Top of Provided material

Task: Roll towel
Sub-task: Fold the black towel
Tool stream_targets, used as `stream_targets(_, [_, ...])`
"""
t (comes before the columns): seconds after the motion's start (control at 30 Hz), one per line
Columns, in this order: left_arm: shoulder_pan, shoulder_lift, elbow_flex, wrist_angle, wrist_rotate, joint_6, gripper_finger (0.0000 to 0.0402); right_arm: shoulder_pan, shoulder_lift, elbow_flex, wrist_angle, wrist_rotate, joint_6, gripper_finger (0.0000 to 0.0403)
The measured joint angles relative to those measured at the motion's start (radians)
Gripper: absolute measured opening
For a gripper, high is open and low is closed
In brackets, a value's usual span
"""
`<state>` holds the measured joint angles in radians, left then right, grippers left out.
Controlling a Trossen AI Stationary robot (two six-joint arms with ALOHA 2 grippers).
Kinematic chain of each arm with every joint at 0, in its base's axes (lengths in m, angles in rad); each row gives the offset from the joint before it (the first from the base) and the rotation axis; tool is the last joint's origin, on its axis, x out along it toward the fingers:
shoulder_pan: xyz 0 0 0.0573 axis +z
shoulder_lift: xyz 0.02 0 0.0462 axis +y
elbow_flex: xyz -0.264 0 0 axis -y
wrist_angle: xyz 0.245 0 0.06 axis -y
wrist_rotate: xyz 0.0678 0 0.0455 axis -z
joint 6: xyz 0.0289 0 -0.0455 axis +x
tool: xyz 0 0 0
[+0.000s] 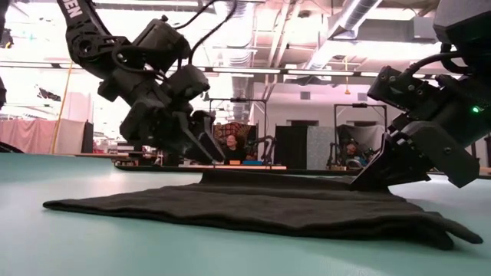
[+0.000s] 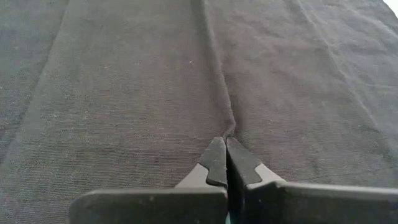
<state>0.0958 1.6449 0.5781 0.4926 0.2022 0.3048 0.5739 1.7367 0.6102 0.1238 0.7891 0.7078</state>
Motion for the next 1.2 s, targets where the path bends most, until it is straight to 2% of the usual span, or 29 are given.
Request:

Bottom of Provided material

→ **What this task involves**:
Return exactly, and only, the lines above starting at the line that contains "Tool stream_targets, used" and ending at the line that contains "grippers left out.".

→ **Written answer**:
Tool stream_targets, used as `stream_targets(_, [_, ...])`
"""
t (comes before the columns): seconds after the motion's start (control at 30 Hz), one per line
Columns, in this order: left_arm: shoulder_pan, shoulder_lift, elbow_flex, wrist_angle, wrist_rotate, joint_6, gripper_finger (0.0000 to 0.0402); right_arm: shoulder_pan, shoulder_lift, elbow_flex, wrist_angle, wrist_rotate, joint_6, gripper_finger (0.0000 to 0.0403)
The measured joint angles relative to those measured at the motion's start (radians)
Gripper: absolute measured opening
For a gripper, high is open and low is closed
In brackets, a value's usual span
"""
`<state>` holds the measured joint angles in radians, left then right, grippers left out.

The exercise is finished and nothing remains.